The French smoke more than Canadians, but have lower rates of coronary artery disease. Canadians can therefore reduce their risk of coronary disease by smoking more, right? Dr. Coffey’s logic is equally misleading. To the extent that European health-care systems succeed—Europeans feel their systems are in crisis—it is despite allowing small private-pay sectors.

There are several reasons Europeans withstand their private-pay sectors better than Britain, Australia and the U.S. withstand theirs. Europeans rely more on public funding than does Canada: 75% to 85% versus 70%. The European private-pay sector is very small and tightly regulated. It is set within a society with less inequality between rich and poor, stronger social services and without a NAFTA agreement that allows invasion by U.S. health-care corporations.

When Canada follows European models, increases the proportion of health care funded publicly, institutes national pharmacare and home care and a massive investment in public housing, we too might tolerate a small, heavily regulated private-pay sector with relative impunity. Far better just to avoid the problem.

YES Contrary to Dr. Guyatt’s claim—that the public sector plays a minor role in the delivery of medical and hospital services—I suggest that its role is a very powerful one. He who pays the piper usually calls the tune. In this case the public piper pays 98% of physicians’ revenue from delivery of medical services and 93% of hospitals’ revenue from delivery of hospital services.

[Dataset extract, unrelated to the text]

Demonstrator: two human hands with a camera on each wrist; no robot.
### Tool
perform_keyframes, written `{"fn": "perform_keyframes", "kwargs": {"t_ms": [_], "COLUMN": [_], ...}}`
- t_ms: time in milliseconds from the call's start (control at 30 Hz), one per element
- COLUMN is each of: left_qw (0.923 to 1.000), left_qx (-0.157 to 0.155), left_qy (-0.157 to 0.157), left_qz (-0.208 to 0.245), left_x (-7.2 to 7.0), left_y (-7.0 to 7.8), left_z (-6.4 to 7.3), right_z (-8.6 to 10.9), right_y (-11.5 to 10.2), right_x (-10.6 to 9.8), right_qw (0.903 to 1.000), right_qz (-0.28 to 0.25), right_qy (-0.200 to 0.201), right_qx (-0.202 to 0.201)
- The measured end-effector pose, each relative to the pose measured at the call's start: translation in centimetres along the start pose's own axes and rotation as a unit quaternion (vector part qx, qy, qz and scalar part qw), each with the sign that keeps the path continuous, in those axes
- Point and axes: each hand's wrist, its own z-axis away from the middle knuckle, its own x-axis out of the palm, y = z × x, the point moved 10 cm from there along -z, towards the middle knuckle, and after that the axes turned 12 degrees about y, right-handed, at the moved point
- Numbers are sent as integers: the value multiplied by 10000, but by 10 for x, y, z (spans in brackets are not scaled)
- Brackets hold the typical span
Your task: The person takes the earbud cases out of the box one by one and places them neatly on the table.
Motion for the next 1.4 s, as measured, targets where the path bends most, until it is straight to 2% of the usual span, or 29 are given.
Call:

The public piper also sets the prices, terms and conditions for delivery of services, one of which has been the rationing of public funds, physicians, nurses, and diagnostic and treatment facilities. This has contributed to the impoverishment and deterioration of Canada’s medical and hospital systems.

The main culprits in the successful Chaoulli and Zeliotis Supreme Court challenge were the illegal clauses in Quebec’s medicare legislation, which prohibited private alternatives in medical and hospital services and insurance, and infringed the individuals’ right to life, liberty, inviolability and security. These monopolistic legislative clauses were invalidated by the court’s judgment.

This is a momentous victory for patients, physicians and all future consumers of medical and hospital services and insurance, who treasure the opportunities and responsibilities of health-care freedom that are restored, while still retaining universal medicare coverage.